DATA BELOW:

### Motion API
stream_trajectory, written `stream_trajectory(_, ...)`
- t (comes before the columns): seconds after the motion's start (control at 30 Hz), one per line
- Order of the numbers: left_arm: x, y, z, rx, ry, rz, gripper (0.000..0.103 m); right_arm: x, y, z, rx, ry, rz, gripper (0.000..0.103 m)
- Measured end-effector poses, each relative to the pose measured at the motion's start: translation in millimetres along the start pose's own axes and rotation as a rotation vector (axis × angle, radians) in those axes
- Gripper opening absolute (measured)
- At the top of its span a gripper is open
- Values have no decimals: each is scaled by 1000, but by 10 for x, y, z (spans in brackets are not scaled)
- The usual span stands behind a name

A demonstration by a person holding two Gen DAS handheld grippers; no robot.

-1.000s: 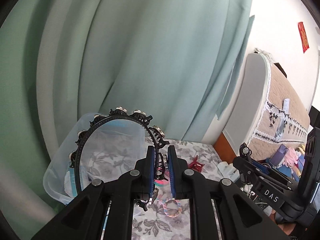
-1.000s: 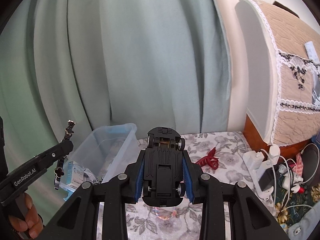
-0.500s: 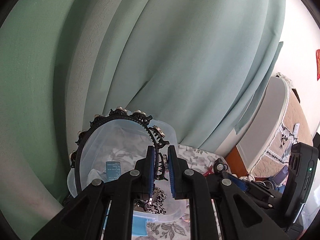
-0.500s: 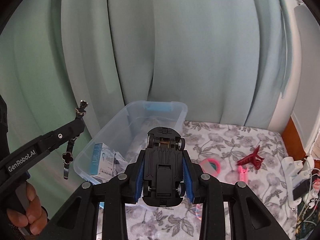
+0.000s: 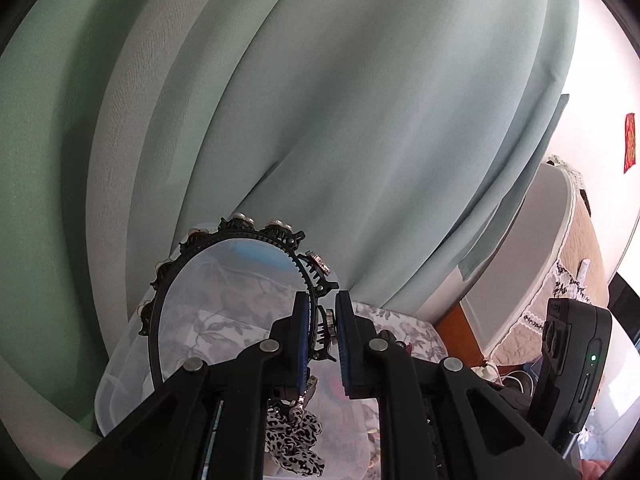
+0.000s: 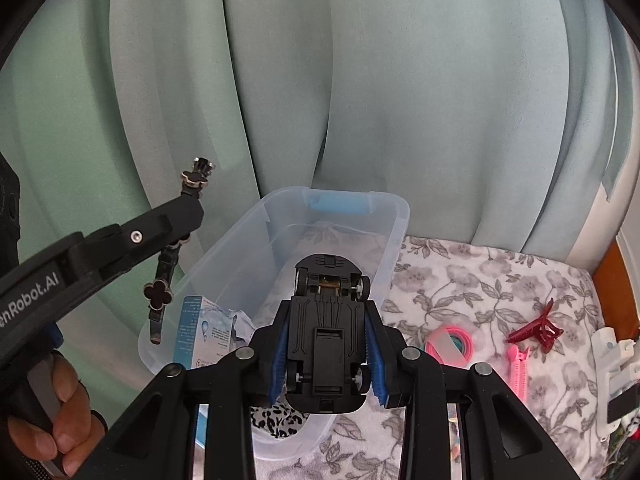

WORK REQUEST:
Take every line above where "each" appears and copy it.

RESULT OF THIS EXERCISE:
- Measured end-effector poses, each relative to the pose measured at the motion's start: translation in millimetres along the start pose's own axes and rotation as a rotation vector (axis × angle, radians) in those axes
- Values have no decimals: each is scaled by 1000, but by 10 for x, y, z (spans in brackets are not scaled)

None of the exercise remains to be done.